Go through the material underneath and show every line where the string "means" occurs.

________________________

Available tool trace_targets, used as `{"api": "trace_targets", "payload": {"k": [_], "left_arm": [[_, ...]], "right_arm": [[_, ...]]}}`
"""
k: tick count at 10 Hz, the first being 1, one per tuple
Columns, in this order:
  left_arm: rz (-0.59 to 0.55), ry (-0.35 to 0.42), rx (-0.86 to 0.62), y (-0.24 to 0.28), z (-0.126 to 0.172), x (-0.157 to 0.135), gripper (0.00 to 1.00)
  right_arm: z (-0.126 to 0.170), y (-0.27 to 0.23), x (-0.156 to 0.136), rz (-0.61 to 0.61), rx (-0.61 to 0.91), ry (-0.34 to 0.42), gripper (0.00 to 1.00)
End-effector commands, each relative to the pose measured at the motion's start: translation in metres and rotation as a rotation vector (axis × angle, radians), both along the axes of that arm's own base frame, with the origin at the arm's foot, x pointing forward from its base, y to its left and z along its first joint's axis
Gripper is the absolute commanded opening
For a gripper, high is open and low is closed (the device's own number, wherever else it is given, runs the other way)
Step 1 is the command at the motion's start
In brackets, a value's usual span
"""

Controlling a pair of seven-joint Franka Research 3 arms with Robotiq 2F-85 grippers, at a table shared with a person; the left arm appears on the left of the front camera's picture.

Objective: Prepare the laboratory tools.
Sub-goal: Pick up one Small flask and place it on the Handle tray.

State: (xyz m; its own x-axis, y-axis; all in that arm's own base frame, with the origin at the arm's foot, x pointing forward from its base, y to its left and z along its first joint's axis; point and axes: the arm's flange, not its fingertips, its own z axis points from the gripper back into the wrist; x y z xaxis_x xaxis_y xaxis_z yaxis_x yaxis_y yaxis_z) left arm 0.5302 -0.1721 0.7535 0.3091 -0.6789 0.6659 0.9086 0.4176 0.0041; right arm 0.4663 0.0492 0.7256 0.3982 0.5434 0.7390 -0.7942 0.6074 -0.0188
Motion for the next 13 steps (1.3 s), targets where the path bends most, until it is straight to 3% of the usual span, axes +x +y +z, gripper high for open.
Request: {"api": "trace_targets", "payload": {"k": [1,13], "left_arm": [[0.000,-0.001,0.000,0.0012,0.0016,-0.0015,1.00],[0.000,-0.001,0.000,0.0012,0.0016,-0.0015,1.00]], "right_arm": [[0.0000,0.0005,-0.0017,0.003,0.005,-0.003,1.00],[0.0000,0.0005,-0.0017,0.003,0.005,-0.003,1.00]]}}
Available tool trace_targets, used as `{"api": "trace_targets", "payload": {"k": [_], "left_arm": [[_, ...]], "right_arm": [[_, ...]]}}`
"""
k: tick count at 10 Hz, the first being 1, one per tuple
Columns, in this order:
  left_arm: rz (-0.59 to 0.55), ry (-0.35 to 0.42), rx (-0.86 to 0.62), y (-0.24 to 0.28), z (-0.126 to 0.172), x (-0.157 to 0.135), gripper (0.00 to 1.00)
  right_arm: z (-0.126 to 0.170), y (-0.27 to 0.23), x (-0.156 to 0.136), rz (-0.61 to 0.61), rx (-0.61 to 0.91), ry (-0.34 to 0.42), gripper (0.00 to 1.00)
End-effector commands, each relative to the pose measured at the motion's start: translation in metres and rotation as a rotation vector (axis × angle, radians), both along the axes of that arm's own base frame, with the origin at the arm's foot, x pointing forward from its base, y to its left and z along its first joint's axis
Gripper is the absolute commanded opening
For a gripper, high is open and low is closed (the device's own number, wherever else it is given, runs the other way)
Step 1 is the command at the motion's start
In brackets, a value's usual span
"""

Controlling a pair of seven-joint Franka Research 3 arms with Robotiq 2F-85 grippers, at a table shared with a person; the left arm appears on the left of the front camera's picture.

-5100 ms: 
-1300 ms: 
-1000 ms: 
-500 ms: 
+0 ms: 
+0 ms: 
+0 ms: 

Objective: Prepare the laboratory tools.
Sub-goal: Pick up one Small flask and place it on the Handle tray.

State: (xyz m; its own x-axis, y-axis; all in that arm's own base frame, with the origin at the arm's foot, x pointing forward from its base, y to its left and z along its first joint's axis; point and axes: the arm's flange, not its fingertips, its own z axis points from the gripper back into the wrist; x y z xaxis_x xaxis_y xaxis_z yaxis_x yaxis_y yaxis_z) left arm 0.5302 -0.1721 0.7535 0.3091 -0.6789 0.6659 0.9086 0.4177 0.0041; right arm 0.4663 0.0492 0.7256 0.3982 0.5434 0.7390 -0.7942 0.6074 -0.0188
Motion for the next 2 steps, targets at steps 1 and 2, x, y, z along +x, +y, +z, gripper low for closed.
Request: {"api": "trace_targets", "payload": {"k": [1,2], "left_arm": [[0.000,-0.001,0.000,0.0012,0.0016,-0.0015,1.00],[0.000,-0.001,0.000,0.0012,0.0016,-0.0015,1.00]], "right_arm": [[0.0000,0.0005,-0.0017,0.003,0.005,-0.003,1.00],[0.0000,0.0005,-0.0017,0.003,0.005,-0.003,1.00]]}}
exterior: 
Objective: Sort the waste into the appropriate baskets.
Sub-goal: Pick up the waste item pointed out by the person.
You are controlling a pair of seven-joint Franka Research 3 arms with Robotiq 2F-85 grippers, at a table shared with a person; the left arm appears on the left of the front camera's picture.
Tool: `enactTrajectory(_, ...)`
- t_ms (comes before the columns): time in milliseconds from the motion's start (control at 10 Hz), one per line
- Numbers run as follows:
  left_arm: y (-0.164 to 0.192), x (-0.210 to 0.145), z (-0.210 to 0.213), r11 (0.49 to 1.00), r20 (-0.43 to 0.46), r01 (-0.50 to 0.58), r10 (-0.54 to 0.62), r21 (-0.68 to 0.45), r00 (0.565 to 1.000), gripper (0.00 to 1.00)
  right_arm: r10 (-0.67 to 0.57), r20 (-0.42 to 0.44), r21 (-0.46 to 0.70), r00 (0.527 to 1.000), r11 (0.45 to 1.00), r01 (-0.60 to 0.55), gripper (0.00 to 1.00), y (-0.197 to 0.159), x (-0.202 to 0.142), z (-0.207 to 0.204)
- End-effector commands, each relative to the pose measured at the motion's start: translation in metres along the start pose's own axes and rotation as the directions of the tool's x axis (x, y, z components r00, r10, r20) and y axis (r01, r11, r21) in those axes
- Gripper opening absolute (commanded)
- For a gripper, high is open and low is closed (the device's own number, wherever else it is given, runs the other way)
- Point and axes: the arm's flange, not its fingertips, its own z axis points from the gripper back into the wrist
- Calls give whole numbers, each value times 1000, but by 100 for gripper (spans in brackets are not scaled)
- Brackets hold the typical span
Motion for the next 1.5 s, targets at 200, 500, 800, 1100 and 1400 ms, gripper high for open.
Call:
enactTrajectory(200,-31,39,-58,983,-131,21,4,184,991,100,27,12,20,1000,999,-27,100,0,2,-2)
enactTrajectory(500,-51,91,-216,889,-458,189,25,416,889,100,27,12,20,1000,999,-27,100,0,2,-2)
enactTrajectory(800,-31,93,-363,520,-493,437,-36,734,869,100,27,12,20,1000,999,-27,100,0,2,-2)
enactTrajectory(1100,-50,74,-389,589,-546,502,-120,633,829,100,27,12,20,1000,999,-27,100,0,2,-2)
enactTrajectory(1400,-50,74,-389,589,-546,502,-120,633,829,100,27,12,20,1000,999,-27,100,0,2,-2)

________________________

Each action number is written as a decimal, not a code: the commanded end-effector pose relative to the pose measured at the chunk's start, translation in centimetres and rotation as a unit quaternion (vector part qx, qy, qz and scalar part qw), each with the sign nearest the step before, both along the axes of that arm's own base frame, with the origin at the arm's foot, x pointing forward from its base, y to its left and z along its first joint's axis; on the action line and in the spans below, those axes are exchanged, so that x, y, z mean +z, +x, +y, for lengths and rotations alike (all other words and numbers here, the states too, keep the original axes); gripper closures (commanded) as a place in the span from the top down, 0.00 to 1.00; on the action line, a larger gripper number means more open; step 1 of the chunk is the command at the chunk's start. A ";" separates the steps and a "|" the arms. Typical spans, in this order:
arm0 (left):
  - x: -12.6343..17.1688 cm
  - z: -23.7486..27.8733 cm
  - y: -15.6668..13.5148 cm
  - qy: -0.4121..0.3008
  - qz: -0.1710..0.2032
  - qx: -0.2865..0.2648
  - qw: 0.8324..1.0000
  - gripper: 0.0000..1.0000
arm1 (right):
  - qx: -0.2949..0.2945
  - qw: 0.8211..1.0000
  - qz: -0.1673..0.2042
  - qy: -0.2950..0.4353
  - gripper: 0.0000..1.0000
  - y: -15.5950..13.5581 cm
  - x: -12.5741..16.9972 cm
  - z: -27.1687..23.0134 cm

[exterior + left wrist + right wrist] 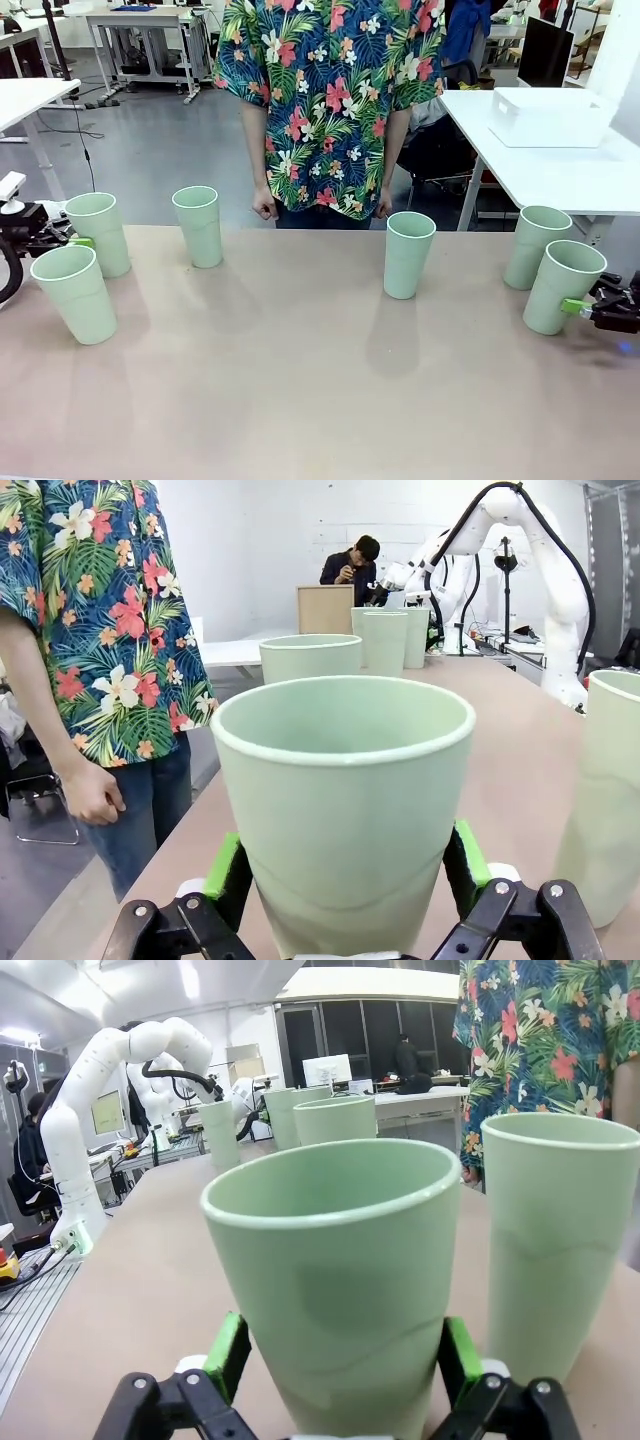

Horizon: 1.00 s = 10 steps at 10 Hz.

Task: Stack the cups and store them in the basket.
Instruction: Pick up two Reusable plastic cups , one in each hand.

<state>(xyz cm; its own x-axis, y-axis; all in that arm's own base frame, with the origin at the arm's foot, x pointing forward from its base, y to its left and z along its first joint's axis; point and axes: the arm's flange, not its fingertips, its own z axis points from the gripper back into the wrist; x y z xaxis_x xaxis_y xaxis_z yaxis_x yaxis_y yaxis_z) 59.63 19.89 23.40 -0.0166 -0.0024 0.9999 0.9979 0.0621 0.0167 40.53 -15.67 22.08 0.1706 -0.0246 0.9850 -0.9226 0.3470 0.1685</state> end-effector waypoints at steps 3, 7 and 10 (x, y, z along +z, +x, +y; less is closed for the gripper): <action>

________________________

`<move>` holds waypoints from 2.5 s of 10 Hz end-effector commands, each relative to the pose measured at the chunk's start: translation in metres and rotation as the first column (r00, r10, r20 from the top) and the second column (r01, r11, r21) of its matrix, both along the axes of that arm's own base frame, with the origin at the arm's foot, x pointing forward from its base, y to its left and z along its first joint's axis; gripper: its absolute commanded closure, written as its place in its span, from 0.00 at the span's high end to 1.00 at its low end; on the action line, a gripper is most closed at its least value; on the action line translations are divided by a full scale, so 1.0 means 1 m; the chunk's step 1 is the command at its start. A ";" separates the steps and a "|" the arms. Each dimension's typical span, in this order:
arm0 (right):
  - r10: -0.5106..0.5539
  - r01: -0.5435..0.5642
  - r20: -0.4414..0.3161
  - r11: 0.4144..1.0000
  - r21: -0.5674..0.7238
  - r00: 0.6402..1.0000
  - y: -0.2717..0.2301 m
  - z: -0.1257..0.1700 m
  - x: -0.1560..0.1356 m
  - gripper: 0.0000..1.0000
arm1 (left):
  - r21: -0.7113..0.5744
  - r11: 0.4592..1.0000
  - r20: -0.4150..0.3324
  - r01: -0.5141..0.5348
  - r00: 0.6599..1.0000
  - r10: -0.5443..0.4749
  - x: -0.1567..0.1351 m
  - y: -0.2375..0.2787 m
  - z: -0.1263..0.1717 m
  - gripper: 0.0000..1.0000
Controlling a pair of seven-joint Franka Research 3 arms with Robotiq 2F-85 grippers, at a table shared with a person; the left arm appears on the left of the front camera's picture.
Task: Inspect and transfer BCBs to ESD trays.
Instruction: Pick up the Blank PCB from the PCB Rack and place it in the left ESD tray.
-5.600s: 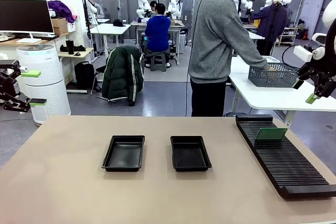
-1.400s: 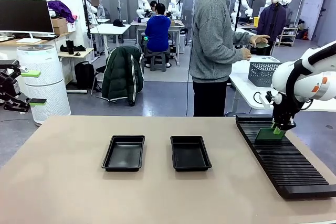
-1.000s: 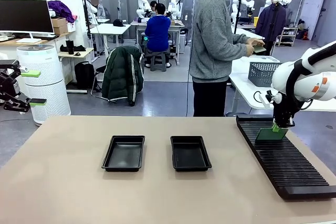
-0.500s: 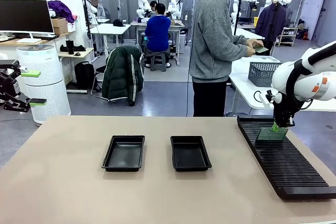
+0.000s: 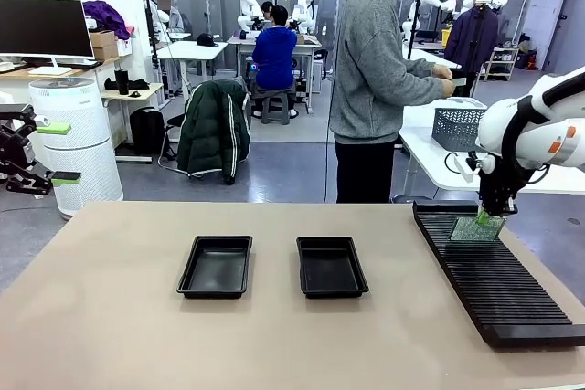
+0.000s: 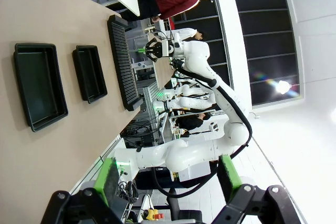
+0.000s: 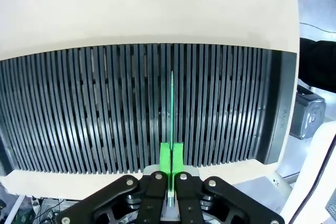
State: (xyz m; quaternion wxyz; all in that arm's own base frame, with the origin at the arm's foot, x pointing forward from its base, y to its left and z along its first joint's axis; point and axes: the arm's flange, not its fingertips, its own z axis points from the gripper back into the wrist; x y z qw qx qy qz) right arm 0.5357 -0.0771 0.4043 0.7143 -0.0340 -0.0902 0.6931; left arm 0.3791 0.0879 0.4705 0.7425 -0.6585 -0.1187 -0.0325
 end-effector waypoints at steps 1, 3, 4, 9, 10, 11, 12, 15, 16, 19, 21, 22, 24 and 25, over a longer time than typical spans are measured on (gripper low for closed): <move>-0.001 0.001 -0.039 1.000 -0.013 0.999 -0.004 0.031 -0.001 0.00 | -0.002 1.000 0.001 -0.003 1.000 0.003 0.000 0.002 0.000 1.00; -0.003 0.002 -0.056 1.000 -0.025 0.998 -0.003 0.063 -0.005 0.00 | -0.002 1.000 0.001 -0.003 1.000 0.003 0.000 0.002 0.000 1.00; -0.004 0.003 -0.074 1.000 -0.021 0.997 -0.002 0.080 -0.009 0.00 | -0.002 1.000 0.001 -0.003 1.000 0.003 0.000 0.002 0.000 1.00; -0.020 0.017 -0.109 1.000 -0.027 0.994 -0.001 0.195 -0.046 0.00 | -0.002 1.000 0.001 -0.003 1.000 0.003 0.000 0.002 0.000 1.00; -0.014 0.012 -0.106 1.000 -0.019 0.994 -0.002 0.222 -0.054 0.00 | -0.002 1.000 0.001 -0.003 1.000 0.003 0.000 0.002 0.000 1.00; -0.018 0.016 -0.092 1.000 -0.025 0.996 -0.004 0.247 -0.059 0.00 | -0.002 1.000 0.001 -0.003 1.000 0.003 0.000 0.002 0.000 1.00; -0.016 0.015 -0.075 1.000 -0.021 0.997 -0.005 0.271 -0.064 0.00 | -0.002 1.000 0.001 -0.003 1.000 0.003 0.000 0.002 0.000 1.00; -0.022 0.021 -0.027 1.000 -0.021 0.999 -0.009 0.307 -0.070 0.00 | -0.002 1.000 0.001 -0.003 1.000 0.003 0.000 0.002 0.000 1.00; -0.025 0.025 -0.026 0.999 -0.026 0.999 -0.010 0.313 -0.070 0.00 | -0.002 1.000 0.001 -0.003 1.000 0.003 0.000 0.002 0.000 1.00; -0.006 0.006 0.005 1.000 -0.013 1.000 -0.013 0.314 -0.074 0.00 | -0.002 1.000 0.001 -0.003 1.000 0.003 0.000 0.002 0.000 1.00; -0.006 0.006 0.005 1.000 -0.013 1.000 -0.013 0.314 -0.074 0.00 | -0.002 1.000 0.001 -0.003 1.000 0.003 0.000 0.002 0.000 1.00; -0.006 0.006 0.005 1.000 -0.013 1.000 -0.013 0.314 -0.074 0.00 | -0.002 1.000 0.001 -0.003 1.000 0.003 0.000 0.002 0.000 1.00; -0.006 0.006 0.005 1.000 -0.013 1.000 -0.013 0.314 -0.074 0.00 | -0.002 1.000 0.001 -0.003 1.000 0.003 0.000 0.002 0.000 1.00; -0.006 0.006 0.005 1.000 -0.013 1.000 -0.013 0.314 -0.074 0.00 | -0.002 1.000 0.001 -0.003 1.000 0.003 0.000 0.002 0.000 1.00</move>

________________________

## [RESPONSE BELOW]
Each action number is written as a decimal, not a code: the commanded end-effector pose relative to the pose measured at the chunk's start, translation in centimetres and rotation as a unit quaternion (vector part qx, qy, qz and scalar part qw), each with the sign nearest the step before, both along the axes of that arm's own base frame, with the origin at the arm's foot, x pointing forward from its base, y to its left and z along its first joint's axis; on the action line and in the spans below, those axes are exchanged, so that x, y, z mean +z, +x, +y, for lengths and rotations alike (all other words and numbers here, the states too, keep the original axes); gripper closures (commanded) as a place in the span from the top down, 0.00 to 1.00; on the action line, a larger gripper number means more open; step 1 of the chunk is the command at the chunk's start. A ";" separates the steps and a "|" the arms. Typical spans, in this order:
`<move>` holds waypoints from 2.5 s of 10 Hz end-effector commands, each relative to the pose measured at the chunk's start: translation in metres and rotation as the first column (r00, r10, r20 from the top) and the second column (r01, r11, r21) of its matrix, both along the axes of that arm's own base frame, with the origin at the arm's foot, x pointing forward from its base, y to its left and z along its first joint's axis; gripper: its absolute commanded closure, written as its place in its span, from 0.00 at the span's high end to 1.00 at its low end; on the action line, a gripper is most closed at its least value; on the action line translations are divided by a full scale, so 1.0 means 1 m; the chunk's step 1 is the command at its start. A ";" separates the steps and a "|" the arms. Each dimension's typical span, in this order:

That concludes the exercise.